PriceCharting is one of the quickest ways to get a general understanding of how to check trading card value.

It pulls together recent sales data and organises it into simple averages, making it incredibly useful for checking raw card prices, PSA graded values, historical charts and overall market trends.

Instead of manually searching through dozens of sold listings, PriceCharting gives you a fast snapshot of where the market currently sits.

Price Chart of the Lionel Messi Megacracks Rookie Card

Why Collectors Use It

One of the biggest strengths of PriceCharting is how easy it is to compare different grades of the same card all in one place.

You can instantly see the difference between:

  • Raw
  • PSA 8
  • PSA 9
  • PSA 10

This becomes especially useful when you’re trying to decide whether a card is worth grading or if buying an already graded copy makes more sense financially.

For example, if a raw card sells for £80 but a PSA 10 consistently sells for £800, it gives you a much clearer understanding of the potential premium attached to condition and grading.

Great For Tracking Markets

PriceCharting is also useful for spotting longer-term market trends.
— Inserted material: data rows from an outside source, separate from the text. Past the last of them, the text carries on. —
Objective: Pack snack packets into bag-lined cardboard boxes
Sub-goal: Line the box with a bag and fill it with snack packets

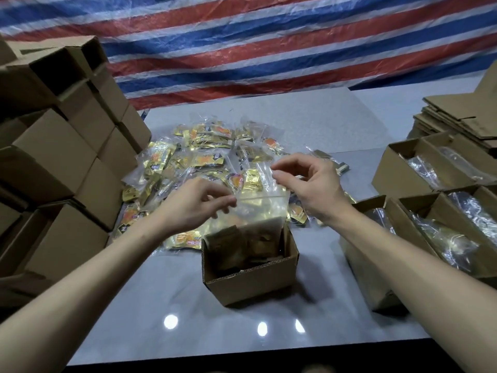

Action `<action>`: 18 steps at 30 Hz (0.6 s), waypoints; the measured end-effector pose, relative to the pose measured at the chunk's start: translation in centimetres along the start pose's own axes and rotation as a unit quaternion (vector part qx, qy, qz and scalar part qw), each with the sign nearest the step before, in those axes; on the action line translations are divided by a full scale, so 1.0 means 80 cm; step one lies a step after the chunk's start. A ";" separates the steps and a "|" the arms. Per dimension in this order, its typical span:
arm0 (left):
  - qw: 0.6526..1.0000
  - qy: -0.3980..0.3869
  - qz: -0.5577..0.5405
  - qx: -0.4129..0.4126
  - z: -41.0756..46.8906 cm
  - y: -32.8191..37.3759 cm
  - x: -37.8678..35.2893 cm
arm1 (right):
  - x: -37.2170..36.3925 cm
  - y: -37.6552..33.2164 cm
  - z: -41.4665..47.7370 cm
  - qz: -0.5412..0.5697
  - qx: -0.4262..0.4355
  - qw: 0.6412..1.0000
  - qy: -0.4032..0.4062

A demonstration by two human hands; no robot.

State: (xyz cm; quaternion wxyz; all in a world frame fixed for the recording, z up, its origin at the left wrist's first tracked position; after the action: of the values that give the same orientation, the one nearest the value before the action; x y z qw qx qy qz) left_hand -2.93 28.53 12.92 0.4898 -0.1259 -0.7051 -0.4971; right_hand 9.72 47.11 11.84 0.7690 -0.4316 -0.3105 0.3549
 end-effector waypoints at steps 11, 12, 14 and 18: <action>0.999 0.013 -0.037 0.019 -0.004 -0.022 -0.053 | -0.064 0.021 -0.012 -0.300 0.034 0.912 -0.278; 0.998 0.021 -0.049 0.028 -0.007 -0.027 -0.053 | -0.064 0.025 -0.014 -0.321 0.032 0.902 -0.289; 0.997 0.026 -0.069 0.035 -0.011 -0.034 -0.051 | -0.058 0.032 -0.016 -0.329 0.022 0.898 -0.289; 0.996 0.025 -0.083 0.034 -0.019 -0.040 -0.044 | -0.040 0.032 -0.012 -0.297 0.000 0.924 -0.240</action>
State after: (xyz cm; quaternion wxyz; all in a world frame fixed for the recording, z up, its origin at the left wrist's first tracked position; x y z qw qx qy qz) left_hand -2.47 26.82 8.26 0.4686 -0.0376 -0.7170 -0.5147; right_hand 7.96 45.03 8.63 0.7417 -0.2215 -0.5998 0.2029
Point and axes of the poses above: each hand's wrist, its own z-axis towards the middle knuckle, its own x-axis out of the back of the hand, y = z × x, the point moved 4 cm from there along z, towards the middle knuckle, and after that the axes turned 4 degrees about x, right-handed, at the moved point
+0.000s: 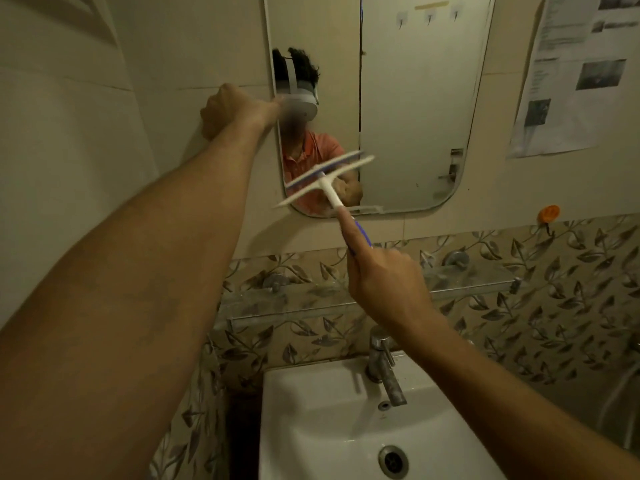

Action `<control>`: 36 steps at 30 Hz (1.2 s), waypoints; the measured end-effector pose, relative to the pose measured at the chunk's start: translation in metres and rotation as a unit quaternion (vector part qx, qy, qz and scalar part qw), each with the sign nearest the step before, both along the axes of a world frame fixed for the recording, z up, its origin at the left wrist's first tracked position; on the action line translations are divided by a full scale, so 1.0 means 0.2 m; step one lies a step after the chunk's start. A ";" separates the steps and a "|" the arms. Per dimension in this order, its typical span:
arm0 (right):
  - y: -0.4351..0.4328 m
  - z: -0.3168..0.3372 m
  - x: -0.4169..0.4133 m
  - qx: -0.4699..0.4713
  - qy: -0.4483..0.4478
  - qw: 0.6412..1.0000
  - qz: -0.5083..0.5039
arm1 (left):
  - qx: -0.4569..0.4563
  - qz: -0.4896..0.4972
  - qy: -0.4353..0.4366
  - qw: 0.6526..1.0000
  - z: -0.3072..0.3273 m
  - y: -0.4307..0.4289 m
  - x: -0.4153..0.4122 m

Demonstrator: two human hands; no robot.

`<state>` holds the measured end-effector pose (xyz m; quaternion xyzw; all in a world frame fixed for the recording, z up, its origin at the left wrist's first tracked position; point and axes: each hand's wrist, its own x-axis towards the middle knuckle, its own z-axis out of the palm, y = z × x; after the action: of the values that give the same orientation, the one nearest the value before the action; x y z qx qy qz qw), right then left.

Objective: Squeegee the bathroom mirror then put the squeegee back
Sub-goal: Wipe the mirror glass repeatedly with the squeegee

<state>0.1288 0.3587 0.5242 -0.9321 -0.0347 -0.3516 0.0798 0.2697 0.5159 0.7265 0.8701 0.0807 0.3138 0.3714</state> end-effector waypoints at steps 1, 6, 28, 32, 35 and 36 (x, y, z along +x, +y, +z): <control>0.00 0.04 0.02 -0.033 0.000 0.999 0.002 | 0.002 0.001 -0.001 1.000 0.00 0.00 0.01; -0.04 0.11 0.11 -0.151 0.034 0.988 -0.015 | 0.003 0.007 -0.008 1.000 -0.02 0.00 0.03; -0.43 -0.09 0.13 -0.219 0.085 0.972 -0.009 | -0.014 0.023 0.002 1.000 -0.01 -0.02 0.01; -0.48 -0.10 0.12 -0.227 0.092 0.970 -0.008 | -0.007 0.023 0.003 1.000 0.00 -0.03 -0.01; -0.52 -0.12 0.11 -0.229 0.096 0.969 -0.014 | -0.011 0.026 0.008 1.000 0.00 -0.03 -0.01; -0.53 -0.13 0.11 -0.228 0.101 0.968 -0.018 | -0.009 0.028 0.008 1.000 0.00 -0.03 -0.01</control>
<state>0.1504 0.2524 0.4991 -0.9567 -0.0891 -0.2402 -0.1381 0.2674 0.5102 0.7268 0.8665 0.1106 0.3161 0.3702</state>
If a player’s cards have steadily climbed over the last 6-12 months, you’ll usually see that reflected in the chart history. The same applies in reverse if the market has cooled off.

This makes it useful for:

  • Quick value estimates
  • Tracking player markets
  • Monitoring investment cards
  • Seeing long-term trends

Especially if you’re checking multiple cards quickly.

Important Note

As useful as PriceCharting is, you should always verify prices using recent sold listings on eBay and 130point.
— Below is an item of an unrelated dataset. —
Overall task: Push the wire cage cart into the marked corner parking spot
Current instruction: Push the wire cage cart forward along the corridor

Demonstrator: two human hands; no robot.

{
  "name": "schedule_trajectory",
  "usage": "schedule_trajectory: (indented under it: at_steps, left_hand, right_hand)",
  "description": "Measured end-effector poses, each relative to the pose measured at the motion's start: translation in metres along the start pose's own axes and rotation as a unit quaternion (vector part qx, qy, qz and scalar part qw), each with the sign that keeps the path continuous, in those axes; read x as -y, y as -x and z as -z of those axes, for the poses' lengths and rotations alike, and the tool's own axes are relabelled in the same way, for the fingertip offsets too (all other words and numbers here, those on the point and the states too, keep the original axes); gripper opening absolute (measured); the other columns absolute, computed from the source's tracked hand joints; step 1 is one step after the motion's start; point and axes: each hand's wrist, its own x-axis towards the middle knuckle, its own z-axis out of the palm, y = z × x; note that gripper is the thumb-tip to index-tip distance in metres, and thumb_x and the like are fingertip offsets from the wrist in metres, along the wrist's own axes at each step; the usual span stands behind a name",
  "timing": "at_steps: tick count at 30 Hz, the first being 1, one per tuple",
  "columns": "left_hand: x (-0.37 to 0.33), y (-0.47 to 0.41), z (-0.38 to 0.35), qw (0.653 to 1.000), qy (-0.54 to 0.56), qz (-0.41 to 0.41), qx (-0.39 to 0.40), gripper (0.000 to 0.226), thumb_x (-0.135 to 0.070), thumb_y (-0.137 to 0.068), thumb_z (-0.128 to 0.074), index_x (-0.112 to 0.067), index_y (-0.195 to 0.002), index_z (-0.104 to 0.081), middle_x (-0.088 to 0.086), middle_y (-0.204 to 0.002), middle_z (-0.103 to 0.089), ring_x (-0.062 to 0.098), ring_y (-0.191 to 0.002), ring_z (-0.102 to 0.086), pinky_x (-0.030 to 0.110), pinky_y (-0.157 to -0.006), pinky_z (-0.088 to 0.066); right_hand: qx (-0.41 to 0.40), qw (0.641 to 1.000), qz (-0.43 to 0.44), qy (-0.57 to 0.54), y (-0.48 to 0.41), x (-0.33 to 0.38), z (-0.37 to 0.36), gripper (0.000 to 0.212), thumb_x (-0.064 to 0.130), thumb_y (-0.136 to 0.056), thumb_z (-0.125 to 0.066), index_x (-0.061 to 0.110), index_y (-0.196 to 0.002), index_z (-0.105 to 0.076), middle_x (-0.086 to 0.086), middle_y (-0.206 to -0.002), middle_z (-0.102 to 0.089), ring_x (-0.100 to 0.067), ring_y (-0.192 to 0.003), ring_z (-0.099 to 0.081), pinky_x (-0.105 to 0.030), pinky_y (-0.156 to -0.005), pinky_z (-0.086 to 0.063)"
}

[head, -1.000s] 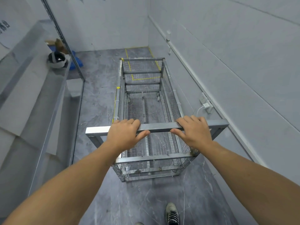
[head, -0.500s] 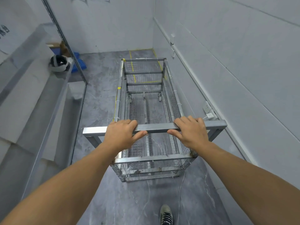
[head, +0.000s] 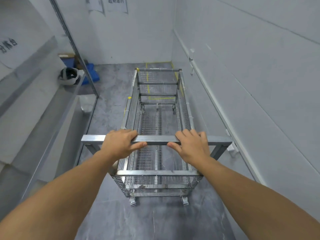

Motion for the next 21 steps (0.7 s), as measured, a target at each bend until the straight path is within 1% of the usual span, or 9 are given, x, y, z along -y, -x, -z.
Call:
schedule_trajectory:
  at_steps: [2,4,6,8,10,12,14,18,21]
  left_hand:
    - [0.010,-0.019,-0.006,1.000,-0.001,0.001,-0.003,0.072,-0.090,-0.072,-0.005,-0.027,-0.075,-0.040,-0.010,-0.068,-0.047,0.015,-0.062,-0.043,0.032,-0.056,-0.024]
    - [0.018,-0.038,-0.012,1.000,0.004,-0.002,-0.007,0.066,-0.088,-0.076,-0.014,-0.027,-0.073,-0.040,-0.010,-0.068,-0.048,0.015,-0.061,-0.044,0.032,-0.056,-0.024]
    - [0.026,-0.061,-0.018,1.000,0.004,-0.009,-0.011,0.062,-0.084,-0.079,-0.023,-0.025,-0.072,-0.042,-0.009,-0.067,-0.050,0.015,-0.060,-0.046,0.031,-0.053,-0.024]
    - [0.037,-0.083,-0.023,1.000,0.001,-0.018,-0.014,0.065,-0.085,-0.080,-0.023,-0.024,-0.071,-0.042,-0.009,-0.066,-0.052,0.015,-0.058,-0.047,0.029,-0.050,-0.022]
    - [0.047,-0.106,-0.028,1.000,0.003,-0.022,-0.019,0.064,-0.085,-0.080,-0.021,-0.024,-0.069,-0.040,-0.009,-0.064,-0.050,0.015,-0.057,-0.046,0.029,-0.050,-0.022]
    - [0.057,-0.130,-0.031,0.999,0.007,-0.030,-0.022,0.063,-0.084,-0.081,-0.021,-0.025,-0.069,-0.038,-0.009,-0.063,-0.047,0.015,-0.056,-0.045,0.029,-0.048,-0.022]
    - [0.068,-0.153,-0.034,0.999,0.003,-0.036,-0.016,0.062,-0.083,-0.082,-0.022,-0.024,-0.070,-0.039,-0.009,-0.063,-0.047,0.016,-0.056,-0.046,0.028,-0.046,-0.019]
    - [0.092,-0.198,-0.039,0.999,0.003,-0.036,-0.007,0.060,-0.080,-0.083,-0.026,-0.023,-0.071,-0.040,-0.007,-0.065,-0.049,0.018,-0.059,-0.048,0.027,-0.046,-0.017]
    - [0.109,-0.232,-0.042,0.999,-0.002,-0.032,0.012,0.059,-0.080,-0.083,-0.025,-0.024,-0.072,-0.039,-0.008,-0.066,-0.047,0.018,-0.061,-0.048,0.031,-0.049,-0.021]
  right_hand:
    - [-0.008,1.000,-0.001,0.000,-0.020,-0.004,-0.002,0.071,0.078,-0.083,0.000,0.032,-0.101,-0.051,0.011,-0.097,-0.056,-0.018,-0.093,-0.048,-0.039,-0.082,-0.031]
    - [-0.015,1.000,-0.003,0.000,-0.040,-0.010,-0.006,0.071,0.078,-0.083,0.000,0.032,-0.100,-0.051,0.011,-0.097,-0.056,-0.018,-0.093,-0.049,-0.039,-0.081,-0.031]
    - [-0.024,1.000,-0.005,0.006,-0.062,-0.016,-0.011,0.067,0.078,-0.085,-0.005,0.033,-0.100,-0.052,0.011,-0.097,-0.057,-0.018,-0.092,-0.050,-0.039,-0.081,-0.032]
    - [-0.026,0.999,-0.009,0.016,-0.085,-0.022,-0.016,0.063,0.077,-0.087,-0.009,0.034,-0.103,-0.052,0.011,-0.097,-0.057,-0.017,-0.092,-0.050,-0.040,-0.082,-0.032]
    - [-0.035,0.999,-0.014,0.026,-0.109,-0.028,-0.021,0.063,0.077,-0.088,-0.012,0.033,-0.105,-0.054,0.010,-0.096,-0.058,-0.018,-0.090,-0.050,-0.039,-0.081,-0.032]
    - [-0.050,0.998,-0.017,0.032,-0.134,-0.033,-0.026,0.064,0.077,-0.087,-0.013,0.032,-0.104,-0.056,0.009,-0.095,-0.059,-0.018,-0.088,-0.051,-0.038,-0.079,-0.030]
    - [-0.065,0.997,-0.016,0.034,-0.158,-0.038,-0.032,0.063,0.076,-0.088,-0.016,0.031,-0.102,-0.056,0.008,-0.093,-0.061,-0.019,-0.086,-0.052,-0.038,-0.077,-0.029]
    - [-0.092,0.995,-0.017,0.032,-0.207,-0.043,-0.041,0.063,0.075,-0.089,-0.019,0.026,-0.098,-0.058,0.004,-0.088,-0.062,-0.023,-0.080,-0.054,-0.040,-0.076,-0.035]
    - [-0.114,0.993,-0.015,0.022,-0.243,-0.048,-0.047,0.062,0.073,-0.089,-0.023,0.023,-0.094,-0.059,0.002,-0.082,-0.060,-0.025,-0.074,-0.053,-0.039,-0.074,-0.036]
Sports card markets move incredibly quickly and averages can sometimes lag behind what’s actually happening in real time.

A player coming off a huge playoff performance or major injury can completely change the market almost overnight.

PriceCharting works best as a quick reference tool, but eBay completed sales and 130point will always give you the most accurate picture of what buyers are currently willing to pay.